Exercise requirements: Once you have located the line containing "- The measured" in the material below, return it exactly along with each line after it through the line containing "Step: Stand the".
☆ ☆ ☆
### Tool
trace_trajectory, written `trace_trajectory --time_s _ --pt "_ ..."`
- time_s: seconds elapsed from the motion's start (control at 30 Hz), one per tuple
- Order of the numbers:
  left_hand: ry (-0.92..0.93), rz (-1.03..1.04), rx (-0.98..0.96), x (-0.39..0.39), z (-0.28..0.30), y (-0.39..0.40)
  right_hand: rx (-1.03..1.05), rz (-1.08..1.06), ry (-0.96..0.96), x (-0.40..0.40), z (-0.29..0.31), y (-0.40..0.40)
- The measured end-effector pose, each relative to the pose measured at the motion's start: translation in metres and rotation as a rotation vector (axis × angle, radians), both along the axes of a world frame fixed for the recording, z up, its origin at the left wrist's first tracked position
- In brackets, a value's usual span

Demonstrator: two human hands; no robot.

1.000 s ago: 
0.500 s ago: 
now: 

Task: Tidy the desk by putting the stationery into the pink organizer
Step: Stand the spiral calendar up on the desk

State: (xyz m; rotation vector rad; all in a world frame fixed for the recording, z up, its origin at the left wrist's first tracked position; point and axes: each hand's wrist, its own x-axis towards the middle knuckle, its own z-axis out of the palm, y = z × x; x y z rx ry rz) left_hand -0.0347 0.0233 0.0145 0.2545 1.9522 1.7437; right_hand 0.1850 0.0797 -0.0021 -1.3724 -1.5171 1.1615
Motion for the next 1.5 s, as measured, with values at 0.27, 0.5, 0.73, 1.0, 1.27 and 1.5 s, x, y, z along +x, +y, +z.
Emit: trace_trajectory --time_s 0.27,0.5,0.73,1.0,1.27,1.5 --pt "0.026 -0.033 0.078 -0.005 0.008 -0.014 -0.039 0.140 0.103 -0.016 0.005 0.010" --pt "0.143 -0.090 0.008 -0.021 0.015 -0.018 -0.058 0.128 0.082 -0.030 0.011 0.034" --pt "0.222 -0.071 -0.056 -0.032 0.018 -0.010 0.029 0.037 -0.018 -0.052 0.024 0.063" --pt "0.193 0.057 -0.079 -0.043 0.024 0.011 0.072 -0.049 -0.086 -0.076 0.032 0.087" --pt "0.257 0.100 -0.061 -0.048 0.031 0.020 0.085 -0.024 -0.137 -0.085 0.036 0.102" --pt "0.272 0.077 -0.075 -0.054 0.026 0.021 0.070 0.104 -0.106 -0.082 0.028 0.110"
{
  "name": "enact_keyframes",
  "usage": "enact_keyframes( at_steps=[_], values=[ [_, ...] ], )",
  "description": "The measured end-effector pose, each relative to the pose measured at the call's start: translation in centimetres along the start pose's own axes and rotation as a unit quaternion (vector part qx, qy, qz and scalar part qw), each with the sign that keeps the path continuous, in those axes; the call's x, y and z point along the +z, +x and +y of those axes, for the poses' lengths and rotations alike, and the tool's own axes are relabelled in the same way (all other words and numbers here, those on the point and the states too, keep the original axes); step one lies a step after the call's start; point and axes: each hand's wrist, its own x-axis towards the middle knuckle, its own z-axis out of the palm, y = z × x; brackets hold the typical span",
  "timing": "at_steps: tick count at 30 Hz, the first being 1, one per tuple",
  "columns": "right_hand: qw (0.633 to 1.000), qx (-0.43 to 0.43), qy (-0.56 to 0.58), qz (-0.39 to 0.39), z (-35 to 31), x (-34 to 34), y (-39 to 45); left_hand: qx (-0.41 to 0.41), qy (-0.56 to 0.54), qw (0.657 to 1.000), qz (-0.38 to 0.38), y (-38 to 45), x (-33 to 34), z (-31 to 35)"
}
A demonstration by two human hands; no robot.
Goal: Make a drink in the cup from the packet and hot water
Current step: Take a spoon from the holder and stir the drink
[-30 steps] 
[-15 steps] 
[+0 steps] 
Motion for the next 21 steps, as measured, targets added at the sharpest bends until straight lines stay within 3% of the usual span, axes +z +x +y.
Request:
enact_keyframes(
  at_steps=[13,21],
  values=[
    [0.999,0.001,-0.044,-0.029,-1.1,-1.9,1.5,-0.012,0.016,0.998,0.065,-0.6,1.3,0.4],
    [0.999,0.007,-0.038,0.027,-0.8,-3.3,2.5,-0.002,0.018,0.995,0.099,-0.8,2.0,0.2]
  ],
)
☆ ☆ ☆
Written reply:
- The measured end-effector pose, each relative to the pose measured at the motion's start: translation in metres and rotation as a rotation vector (axis × angle, radians), both along the axes of a world frame fixed for the recording, z up, its origin at the left wrist's first tracked position
- In brackets, a value's usual span

Demonstrator: two human hands; no robot.

1.000 s ago: 
0.500 s ago: 
now: 

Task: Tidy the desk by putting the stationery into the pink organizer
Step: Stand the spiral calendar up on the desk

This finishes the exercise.